Las pruebas se siguieron unas a otras y el acusado demostraba señales de vida, subiendo y bajando rápidamente su pierna derecha, en señal de nerviosismo. El fiscal no tuvo piedad y en cada oportunidad que se le dio destruyó la pálida defensa del abogado defensor.
Pero no estaba todo acabado para el acusado, porque su defensa tenía una carta bajo la manga, que por lo menos iba a impedir que lo condenaran a la silla. El defensor estaba quemando sus últimos cartuchos preparando el camino para su última defensa, contra la cual el fiscal sólo podría encogerse de hombros y acatarla.
El acusado se removía nervioso en su asiento, captando que el fin se acercaba, para bien o para mal, para la condenación final o la salvación. Pero, seguramente, para la fama porque al igual que Matías, el acusado había colocado como meta en su vida conseguir la fama a toda costa.
En la mansión, Matías había decidido desconectar el televisor, quería la atención de SU público y ese aparato infecto se la estaba arrebatando.

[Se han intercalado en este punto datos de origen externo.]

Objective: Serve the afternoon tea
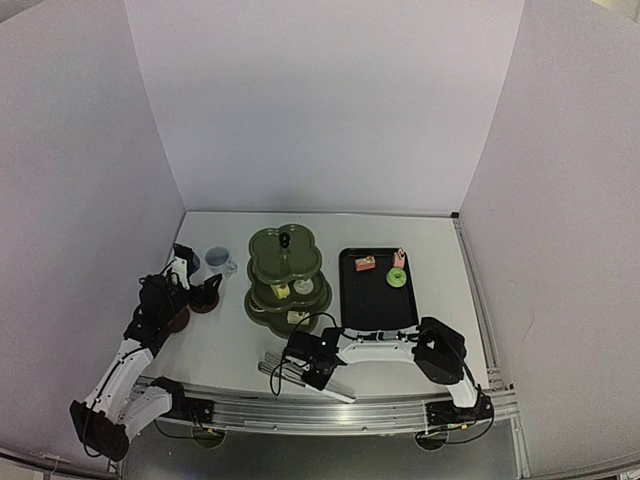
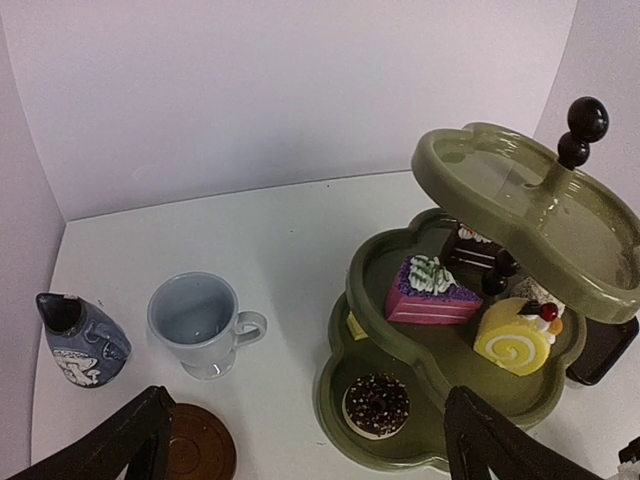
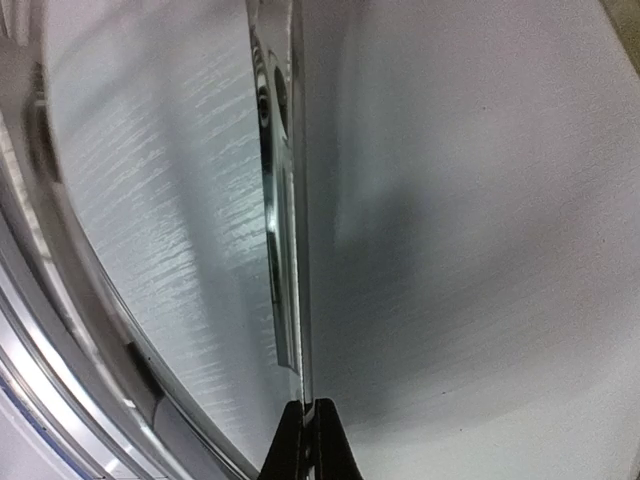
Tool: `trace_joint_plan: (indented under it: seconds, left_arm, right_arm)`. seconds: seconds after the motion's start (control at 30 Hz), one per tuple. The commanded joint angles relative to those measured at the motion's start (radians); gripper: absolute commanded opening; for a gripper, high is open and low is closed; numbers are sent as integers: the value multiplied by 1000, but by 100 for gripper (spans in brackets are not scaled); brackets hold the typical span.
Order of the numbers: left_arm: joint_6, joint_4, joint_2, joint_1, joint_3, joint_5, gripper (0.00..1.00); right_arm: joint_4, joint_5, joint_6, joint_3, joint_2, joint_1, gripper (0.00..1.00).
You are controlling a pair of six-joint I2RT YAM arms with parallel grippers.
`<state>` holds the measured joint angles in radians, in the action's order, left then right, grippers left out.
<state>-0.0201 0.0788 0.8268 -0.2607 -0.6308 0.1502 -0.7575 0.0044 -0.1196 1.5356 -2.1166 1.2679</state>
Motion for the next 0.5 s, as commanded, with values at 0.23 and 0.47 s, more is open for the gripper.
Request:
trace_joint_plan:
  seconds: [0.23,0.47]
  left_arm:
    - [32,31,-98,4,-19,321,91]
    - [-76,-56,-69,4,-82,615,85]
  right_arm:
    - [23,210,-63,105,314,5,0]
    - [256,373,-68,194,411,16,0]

Sin cuidado a lo que fueran a pensar los demás, Matías se acercó a la mesa central, levantó el mantel con un ademán brusco, algunas copas cayeron al suelo y se metió debajo de la mesa. Con todas sus fuerzas agarró el cable del enchufe y le dio un tirón para poder desconectarlo, pero lo único que logró fue que se le quemara la piel de las manos en contacto con el cable. Enfurecido, Matías salió de debajo de la mesa y poniéndose de pie rodeó el televisor con sus brazos dispuesto a llevárselo en andas si fuese necesario.

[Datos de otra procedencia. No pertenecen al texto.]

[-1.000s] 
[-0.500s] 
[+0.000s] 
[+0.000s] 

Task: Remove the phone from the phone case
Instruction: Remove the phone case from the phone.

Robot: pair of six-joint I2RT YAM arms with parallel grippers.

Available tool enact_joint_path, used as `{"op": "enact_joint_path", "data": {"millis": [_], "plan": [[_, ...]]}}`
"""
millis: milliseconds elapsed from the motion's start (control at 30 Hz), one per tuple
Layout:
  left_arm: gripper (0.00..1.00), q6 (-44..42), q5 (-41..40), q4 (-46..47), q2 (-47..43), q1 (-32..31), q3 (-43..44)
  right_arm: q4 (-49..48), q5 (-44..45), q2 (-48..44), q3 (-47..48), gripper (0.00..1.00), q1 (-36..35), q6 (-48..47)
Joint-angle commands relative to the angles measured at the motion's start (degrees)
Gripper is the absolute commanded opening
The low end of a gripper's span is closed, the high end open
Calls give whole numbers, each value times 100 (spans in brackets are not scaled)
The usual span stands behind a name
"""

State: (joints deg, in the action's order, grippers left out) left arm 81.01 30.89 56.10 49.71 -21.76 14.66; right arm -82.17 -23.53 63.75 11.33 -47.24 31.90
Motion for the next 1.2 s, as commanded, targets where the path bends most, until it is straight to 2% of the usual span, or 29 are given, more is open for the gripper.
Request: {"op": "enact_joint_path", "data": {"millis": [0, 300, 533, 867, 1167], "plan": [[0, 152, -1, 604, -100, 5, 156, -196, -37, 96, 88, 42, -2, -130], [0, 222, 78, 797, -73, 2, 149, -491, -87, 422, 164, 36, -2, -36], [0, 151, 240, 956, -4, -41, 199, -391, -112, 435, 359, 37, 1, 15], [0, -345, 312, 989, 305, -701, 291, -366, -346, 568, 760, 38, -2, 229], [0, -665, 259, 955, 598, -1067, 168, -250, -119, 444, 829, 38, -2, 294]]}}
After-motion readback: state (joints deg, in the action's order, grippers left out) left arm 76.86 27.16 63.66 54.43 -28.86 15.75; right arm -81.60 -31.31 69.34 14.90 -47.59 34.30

El juicio pintaba negro para el acusado, pero solamente desde la perspectiva del público porque el acusado, cada vez más nervioso, visualizaba su condena como un triunfo. Lo que el acusado no tenía en cuenta era la última carta del abogado defensor, lo que iba a significar su derrota, porque la fama de maestro del crimen iba a ser destruida por la defensa que buscaba salvarle la vida.

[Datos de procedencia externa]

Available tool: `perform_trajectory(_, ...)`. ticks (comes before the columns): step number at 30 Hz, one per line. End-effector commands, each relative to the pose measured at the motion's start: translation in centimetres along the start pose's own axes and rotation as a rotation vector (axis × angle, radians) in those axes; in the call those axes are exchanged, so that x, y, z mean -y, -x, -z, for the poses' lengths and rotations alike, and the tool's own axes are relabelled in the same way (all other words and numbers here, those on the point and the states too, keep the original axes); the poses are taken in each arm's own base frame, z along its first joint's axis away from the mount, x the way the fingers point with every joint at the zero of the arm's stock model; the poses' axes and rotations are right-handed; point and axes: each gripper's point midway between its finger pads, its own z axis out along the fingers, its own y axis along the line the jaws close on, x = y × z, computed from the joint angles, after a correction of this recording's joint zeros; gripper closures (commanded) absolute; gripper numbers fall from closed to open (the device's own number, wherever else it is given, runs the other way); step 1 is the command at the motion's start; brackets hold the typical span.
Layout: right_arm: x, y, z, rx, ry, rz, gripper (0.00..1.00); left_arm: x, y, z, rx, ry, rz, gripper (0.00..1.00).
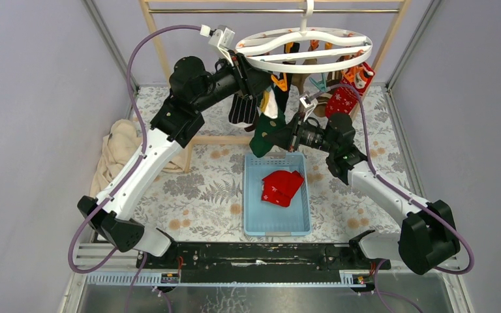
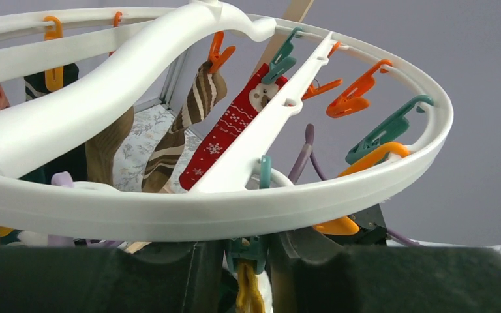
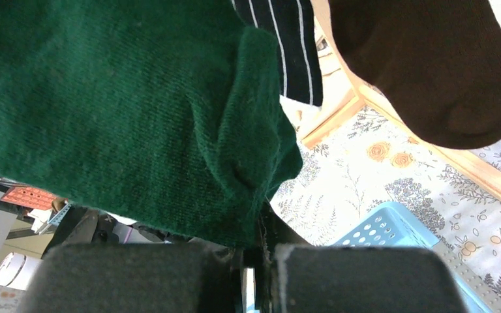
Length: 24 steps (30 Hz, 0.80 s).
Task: Remove the socks clipped to the hanger
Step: Remove the sock from the hanger, then place the sock in the bin.
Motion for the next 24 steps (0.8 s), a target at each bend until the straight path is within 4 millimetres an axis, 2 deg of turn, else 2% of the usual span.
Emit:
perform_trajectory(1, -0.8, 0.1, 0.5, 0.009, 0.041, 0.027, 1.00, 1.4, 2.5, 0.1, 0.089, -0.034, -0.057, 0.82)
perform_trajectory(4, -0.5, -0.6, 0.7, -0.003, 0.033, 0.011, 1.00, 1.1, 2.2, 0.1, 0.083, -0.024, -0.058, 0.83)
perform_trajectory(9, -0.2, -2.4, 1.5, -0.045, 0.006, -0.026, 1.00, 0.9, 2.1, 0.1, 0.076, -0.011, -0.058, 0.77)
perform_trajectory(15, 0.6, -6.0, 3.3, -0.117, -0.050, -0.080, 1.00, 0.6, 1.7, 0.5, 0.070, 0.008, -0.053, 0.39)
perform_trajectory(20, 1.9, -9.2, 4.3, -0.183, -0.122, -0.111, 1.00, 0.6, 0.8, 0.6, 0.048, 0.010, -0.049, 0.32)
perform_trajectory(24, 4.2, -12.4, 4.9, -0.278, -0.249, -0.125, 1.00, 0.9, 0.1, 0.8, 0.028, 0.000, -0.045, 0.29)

Una mirada de Matías a su alrededor lo desconcertó, los ojos de sus invitados no se apartaban del televisor y parecían atravesarlo, como si él no existiera. Con todas sus fuerzas levantó el televisor, lo que hizo que sus músculos y huesos crujieran por el esfuerzo, nunca en su vida había levantado un peso de tal magnitud, su cara pegada a la pantalla se resbalaba por la transpiración del esfuerzo y podía ver los píxeles del televisor que mostraban la sala del juicio y al acusado, cada vez más nervioso, como una mancha borrosa en su retina.
Matías escuchó al abogado defensor presentar la última prueba, el informe psicológico que demostraba indefectiblemente la locura del acusado. Sintió como sus piernas flaqueaban cuando escuchó al acusado gritar lleno de espanto frente a la única prueba que destruyó su fama, frente a la prueba que lo convertía en un loco de pasillo, en un ser digno de lástima, en una carga para la sociedad y le arrebataba la fama que con tanto esfuerzo había trabajado.
• ¡¡No estoy loco!! - gritaron Matías y el acusado.
La pieza se desmoronaba y en la mente de Matías, él y el acusado se fundían en una sola realidad.